Tuesday, July 20, 2004

Crossrail is finally set to get Government backing today. But not Government money. Someone somewhere is going to have to raise £10 billion to fund this sub-London pipedream. Here are a few fundraising possibilities - although you may have additional ideas...
a) Get multinational companies to sponsor each of the new stations, perhaps renaming them (from west to east) British Airways, Selfridges, Virgin Megastore, Sainsbury, Lloyd's, Whitbread, HSBC and Poundstretcher.
b) Divert one of the western branches to Chelsea and ask Mr Abramovich to pay up.
c) Hire students to walk up and down tube carriages for the next decade carrying large buckets and pretending it's Rag Week.
d) Increase the Congestion Charge for BMWs to £10, for 4x4s to £100 and for black ministerial limousines to £1000.
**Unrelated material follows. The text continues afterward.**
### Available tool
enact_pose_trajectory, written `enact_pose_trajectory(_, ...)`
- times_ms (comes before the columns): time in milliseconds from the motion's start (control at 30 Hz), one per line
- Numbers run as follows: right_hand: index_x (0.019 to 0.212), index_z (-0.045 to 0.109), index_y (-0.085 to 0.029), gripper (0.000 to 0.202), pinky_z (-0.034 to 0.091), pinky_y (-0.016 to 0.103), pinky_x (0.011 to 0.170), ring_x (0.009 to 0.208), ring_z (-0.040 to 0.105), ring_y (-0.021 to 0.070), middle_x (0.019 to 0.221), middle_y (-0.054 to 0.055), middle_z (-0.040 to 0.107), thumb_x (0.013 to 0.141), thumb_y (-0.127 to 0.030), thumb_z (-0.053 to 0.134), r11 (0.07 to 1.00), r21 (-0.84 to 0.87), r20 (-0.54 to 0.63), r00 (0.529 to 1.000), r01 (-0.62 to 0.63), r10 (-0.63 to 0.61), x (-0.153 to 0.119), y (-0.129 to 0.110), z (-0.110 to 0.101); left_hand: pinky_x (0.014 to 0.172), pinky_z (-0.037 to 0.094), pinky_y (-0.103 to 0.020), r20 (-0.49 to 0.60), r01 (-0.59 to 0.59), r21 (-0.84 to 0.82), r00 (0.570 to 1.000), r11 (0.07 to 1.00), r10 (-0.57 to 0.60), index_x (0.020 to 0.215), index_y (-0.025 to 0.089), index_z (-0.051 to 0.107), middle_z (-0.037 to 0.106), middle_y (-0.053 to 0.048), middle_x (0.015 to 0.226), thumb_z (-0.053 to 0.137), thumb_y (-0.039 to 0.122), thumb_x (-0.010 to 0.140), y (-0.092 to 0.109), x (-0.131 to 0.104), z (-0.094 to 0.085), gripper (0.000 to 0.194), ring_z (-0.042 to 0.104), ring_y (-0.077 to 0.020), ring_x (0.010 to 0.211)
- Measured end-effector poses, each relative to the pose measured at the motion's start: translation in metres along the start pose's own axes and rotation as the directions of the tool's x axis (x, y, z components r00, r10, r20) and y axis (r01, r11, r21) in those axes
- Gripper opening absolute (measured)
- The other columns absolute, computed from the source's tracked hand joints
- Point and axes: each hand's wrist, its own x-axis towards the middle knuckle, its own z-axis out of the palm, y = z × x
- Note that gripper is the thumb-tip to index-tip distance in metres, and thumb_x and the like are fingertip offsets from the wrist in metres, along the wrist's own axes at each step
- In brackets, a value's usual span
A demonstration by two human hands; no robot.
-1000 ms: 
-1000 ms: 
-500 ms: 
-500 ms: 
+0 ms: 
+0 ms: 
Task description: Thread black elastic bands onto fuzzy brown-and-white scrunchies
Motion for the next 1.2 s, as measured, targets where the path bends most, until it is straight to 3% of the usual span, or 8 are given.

e) When Crossrail trains are finally ready (sort of 2013-ish) set up an onboard trolley service serving up overpriced coffee and flapjacks - should make a fortune.
f) Charge every 2012 Olympic visitor a special £500 surcharge to build a rail system that won't be ready until well after the Marathon has finished.
g) Ask every business in the City to donate 0.001% of its annual share capital, or maybe get some fat suits to forego their annual bonuses for a few years.
h) Ask every Londoner to contribute 40p a day for the next 10 years. I don't mind giving up buying the Evening Standard every day if that's what it takes.